* _WORK ITEM_: Give again the lines of the data from its first line through the line with "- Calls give". Change nothing.

* _ENTRIES SHOWN_:
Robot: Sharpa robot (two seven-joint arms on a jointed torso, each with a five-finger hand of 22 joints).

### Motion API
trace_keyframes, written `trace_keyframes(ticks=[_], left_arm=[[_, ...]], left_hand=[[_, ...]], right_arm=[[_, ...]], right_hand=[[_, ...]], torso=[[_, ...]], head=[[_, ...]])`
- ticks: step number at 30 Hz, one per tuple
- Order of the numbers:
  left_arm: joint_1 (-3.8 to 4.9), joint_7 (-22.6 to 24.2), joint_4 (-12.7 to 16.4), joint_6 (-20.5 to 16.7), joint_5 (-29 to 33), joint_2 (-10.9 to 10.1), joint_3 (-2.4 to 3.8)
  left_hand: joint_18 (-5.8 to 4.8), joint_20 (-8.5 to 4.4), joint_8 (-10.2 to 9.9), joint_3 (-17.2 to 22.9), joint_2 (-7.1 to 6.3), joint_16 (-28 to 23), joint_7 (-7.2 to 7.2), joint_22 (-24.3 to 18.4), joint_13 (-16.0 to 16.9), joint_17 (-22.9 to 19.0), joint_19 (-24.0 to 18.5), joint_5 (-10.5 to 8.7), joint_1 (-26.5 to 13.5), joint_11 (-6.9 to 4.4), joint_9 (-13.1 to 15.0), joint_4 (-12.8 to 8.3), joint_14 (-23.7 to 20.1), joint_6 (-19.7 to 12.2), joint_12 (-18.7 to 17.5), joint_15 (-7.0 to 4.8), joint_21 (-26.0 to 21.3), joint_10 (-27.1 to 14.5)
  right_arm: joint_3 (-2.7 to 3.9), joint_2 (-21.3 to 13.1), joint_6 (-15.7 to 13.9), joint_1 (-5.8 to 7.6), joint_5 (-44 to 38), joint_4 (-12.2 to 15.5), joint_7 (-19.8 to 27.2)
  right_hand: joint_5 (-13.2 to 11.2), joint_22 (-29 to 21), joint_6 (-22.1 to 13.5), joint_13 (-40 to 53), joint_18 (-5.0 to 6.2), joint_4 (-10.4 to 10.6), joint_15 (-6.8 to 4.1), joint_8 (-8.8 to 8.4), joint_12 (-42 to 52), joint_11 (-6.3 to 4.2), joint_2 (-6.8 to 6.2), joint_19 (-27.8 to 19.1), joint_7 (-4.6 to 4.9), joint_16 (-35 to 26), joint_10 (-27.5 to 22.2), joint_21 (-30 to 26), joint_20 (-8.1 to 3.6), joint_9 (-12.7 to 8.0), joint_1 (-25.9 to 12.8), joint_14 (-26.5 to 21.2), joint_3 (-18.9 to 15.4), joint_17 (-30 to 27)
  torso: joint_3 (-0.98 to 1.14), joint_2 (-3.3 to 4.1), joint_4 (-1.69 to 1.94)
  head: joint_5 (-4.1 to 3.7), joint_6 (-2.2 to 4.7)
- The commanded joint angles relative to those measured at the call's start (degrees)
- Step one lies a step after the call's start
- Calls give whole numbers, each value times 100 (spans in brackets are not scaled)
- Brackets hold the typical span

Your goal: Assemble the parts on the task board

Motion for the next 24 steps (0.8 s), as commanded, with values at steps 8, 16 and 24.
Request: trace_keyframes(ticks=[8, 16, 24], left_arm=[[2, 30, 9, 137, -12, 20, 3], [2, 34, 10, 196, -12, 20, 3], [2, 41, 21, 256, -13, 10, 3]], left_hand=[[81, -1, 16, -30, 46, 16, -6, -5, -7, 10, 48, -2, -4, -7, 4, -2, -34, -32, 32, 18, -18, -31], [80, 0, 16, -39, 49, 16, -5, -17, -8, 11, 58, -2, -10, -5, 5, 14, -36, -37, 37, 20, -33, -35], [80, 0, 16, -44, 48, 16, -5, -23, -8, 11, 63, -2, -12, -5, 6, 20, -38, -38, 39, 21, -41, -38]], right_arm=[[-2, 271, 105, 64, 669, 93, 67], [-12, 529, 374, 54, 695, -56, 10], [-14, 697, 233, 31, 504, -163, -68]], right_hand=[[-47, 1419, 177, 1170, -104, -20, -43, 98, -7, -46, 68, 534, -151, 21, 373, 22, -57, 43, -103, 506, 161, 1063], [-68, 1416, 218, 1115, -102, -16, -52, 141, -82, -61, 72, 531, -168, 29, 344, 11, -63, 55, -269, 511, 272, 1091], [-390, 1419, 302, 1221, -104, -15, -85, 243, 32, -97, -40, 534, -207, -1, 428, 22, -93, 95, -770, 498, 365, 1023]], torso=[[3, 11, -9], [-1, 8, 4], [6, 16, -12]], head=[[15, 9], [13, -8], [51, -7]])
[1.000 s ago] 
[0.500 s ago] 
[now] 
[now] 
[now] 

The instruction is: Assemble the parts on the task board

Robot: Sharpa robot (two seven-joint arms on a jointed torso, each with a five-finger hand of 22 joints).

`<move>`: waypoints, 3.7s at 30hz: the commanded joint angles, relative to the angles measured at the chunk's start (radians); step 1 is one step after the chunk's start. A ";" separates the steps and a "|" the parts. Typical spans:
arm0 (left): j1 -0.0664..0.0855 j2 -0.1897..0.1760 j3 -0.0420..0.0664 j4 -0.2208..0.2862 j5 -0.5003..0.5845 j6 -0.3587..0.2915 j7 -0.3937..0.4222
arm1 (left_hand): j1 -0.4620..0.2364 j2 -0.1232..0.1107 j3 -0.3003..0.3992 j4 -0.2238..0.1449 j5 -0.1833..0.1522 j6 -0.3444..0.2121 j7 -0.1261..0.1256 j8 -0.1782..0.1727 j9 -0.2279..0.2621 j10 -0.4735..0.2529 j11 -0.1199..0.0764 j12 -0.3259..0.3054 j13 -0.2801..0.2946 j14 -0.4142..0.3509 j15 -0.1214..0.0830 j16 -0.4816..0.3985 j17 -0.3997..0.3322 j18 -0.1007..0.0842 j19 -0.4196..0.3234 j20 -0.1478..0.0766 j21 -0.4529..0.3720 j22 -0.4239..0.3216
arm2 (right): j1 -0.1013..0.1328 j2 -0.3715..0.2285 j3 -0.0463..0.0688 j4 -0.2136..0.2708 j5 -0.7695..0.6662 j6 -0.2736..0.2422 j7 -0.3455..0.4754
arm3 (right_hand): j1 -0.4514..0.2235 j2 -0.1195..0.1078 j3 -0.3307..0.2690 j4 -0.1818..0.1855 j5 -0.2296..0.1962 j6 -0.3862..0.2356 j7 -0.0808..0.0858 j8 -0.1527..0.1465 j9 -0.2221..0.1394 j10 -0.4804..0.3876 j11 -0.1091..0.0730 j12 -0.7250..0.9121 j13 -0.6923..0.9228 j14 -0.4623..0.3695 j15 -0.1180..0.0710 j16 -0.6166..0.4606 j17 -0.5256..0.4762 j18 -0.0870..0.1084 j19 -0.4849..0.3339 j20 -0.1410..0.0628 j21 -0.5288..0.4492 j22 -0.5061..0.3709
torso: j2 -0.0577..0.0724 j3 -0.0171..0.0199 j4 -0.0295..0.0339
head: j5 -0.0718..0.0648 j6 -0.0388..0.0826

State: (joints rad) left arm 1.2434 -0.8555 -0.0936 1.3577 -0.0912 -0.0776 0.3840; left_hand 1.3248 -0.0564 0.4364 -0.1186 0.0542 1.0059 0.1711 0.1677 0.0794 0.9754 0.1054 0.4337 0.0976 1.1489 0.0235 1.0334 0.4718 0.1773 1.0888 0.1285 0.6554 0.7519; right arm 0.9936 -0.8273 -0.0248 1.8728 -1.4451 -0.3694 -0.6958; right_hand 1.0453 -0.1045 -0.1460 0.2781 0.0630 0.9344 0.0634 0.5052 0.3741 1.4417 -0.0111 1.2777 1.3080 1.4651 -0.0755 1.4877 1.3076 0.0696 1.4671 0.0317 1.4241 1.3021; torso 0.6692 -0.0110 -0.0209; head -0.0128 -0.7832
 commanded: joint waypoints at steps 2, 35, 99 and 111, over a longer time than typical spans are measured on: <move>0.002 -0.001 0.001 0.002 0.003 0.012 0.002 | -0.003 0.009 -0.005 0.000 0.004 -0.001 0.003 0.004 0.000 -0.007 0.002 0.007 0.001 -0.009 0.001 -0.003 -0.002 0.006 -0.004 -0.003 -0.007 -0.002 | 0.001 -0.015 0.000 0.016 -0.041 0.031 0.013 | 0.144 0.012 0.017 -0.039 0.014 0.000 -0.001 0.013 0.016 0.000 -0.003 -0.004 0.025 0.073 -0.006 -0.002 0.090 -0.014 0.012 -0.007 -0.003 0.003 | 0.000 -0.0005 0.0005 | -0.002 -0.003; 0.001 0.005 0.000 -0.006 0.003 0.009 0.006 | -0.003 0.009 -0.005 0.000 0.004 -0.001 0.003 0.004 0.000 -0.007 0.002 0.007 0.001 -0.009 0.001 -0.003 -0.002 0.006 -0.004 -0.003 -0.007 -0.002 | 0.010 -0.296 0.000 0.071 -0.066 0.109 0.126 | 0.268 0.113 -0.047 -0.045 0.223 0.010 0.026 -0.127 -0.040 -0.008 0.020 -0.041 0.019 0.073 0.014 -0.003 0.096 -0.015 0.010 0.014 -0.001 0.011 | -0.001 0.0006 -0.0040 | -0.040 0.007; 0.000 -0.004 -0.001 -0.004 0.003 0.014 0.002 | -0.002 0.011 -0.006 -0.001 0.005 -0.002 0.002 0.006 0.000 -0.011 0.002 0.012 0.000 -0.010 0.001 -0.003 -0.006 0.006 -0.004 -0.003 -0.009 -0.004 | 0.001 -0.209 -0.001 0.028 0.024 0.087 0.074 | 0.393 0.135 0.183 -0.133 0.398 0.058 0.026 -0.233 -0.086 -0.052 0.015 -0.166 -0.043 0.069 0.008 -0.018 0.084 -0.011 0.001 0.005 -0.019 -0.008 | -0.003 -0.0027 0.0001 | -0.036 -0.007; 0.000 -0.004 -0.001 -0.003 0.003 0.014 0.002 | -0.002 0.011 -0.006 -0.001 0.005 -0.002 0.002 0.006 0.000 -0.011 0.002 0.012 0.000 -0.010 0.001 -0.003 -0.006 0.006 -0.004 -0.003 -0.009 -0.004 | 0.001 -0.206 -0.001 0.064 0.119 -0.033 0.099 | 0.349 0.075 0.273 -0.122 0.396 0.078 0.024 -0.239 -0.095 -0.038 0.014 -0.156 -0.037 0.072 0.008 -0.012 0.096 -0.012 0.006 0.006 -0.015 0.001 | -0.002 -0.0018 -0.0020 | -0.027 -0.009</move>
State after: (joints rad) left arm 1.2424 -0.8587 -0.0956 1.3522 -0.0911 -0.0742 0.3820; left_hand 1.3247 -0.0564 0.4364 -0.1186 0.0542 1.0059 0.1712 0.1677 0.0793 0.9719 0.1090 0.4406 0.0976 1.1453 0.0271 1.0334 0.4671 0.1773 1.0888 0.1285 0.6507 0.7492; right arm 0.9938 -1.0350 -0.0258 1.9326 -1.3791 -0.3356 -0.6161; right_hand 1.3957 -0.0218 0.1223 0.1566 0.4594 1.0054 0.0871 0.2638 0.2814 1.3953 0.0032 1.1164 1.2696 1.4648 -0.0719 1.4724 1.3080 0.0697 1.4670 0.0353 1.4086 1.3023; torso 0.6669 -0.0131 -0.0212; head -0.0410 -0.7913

* _SOLUTION FOR THIS TASK_:
Robot: Sharpa robot (two seven-joint arms on a jointed torso, each with a five-finger hand of 22 joints).

### Motion API
trace_keyframes, written `trace_keyframes(ticks=[_], left_arm=[[_, ...]], left_hand=[[_, ...]], right_arm=[[_, ...]], right_hand=[[_, ...]], torso=[[_, ...]], head=[[_, ...]])`
- ticks: step number at 30 Hz, one per tuple
- Order of the numbers:
  left_arm: joint_1 (-3.8 to 4.9), joint_7 (-22.6 to 24.2), joint_4 (-12.7 to 16.4), joint_6 (-20.5 to 16.7), joint_5 (-29 to 33), joint_2 (-10.9 to 10.1), joint_3 (-2.4 to 3.8)
  left_hand: joint_18 (-5.8 to 4.8), joint_20 (-8.5 to 4.4), joint_8 (-10.2 to 9.9), joint_3 (-17.2 to 22.9), joint_2 (-7.1 to 6.3), joint_16 (-28 to 23), joint_7 (-7.2 to 7.2), joint_22 (-24.3 to 18.4), joint_13 (-16.0 to 16.9), joint_17 (-22.9 to 19.0), joint_19 (-24.0 to 18.5), joint_5 (-10.5 to 8.7), joint_1 (-26.5 to 13.5), joint_11 (-6.9 to 4.4), joint_9 (-13.1 to 15.0), joint_4 (-12.8 to 8.3), joint_14 (-23.7 to 20.1), joint_6 (-19.7 to 12.2), joint_12 (-18.7 to 17.5), joint_15 (-7.0 to 4.8), joint_21 (-26.0 to 21.3), joint_10 (-27.1 to 14.5)
  right_arm: joint_3 (-2.7 to 3.9), joint_2 (-21.3 to 13.1), joint_6 (-15.7 to 13.9), joint_1 (-5.8 to 7.6), joint_5 (-44 to 38), joint_4 (-12.2 to 15.5), joint_7 (-19.8 to 27.2)
  right_hand: joint_5 (-13.2 to 11.2), joint_22 (-29 to 21), joint_6 (-22.1 to 13.5), joint_13 (-40 to 53), joint_18 (-5.0 to 6.2), joint_4 (-10.4 to 10.6), joint_15 (-6.8 to 4.1), joint_8 (-8.8 to 8.4), joint_12 (-42 to 52), joint_11 (-6.3 to 4.2), joint_2 (-6.8 to 6.2), joint_19 (-27.8 to 19.1), joint_7 (-4.6 to 4.9), joint_16 (-35 to 26), joint_10 (-27.5 to 22.2), joint_21 (-30 to 26), joint_20 (-8.1 to 3.6), joint_9 (-12.7 to 8.0), joint_1 (-25.9 to 12.8), joint_14 (-26.5 to 21.2), joint_3 (-18.9 to 15.4), joint_17 (-30 to 27)
  torso: joint_3 (-0.98 to 1.14), joint_2 (-3.3 to 4.1), joint_4 (-1.69 to 1.94)
  head: joint_5 (-4.1 to 3.7), joint_6 (-2.2 to 4.7)
- The commanded joint angles relative to those measured at the call's start (degrees)
- Step one lies a step after the call's start
- Calls give whole numbers, each value times 100 (spans in brackets are not scaled)

The requested output is complete.